At this part of my journey, I decide that I want to be intentional about learning how to pray. I’ve lived with the assumption that I’ve known how to pray because I’ve heard many people pray and I can and have mimic praying like that.
I don’t know what I expected from my first day going to pray. I know one thing for sure, I didn’t expect to cry for nearly an hour. I began to pray:
- for understanding if it was deemed necessary
- I prayed looking inwards
- I prayed for me to see with righteousness, rather than with restriction
- I prayed for my oldest son’s healing, to ignite a yearning for more out of his life
Then I simply began to feel my self intentionally hugging my sweet boy and even as I write these words, I began to weep. I began to more meditate on my love for him, my middle child, and my baby boy, rather than pray. I think my love for them hurts. I continued to pray
- For understanding if I needed to
- For wisdom to understand the why, while realizing we shouldn’t judge what we don’t understand
- I asked what can I do better
- I asked to help me model the necessary path they should take in order to grow
- I asked for wisdom
Fear stopped me on my tracks a couple times. As I asked for wisdom, I feared more tribulations in order for me to gain wisdom. Same with asking for understanding. I didn’t focus only on the healing of the negative parts which I judged negative. I also meditated on the great love I have for them all. I pictured myself literally at the feet of my children, begging for their safety, understanding for myself. I wept for my lack of faith, my own shortcomings in doing my best raising them.

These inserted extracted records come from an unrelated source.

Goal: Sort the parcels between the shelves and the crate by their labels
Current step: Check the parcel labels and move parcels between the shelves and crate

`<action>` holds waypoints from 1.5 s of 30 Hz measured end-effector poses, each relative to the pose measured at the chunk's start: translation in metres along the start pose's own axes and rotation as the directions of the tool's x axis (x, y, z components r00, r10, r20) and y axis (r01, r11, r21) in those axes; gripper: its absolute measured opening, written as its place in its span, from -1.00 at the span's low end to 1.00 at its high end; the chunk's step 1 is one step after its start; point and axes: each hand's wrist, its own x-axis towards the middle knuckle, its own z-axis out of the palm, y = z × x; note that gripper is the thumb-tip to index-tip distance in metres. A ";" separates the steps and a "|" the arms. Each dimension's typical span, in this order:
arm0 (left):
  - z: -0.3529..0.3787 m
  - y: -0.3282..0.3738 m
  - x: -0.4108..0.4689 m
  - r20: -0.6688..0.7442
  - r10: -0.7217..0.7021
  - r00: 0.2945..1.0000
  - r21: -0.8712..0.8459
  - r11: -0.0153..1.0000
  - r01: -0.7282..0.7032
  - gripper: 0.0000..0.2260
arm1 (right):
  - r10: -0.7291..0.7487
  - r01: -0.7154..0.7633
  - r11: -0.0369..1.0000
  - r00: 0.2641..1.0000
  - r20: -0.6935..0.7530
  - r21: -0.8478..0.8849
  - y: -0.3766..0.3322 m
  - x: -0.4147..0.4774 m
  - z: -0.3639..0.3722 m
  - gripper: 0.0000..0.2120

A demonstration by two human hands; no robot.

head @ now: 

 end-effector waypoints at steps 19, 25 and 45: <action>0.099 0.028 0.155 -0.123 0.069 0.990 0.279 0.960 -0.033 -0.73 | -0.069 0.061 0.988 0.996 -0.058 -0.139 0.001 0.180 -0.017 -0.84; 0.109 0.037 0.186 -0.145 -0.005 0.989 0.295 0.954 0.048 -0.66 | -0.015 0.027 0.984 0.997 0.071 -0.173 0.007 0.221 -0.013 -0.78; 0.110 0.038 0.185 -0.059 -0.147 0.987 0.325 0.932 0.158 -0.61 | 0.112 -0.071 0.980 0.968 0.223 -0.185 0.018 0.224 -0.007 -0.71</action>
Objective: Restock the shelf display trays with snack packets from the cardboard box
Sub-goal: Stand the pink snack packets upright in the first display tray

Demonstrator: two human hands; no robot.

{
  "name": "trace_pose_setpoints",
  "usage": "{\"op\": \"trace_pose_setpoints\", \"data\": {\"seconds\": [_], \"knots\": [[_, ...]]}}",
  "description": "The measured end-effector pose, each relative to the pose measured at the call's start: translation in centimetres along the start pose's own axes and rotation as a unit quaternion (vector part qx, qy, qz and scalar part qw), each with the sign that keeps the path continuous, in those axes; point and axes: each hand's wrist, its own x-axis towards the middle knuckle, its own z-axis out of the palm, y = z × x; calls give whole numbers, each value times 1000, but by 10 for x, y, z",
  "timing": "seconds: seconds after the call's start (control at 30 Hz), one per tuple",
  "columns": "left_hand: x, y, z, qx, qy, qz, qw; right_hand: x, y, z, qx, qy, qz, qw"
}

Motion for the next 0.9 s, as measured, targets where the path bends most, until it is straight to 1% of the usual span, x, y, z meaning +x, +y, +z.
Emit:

I fear that although I know I mostly cried for my love for them, that some tears were for my own failures. In my heart I feel my duty is to live for them in one way or another. I feel that what I feel I’ve done right may be my ego growing satisfied. My heart tells me I can do more, I can do better.
- Is that to work on my own steps, my journey?
- Is it to teach them something?
- Is it for me to learn something new?
- Is it all simply my own insecurities bugging out?
- Where do I go from here?
As with many other parts in my journey, I have come up with many more questions rather than answers. But I’m ok with that. A journey of a thousand miles, begins with a single step (Lao Tzu). Right? I don’t know if this whole praying thing is going to work for me. I don’t know if I did it right. I don’t know if I meditated rather than prayed. I don’t know if they are one in the same or if they are neighbors. I do know that I feel I have made some progress within my own journey today. Let’s see where this takes me.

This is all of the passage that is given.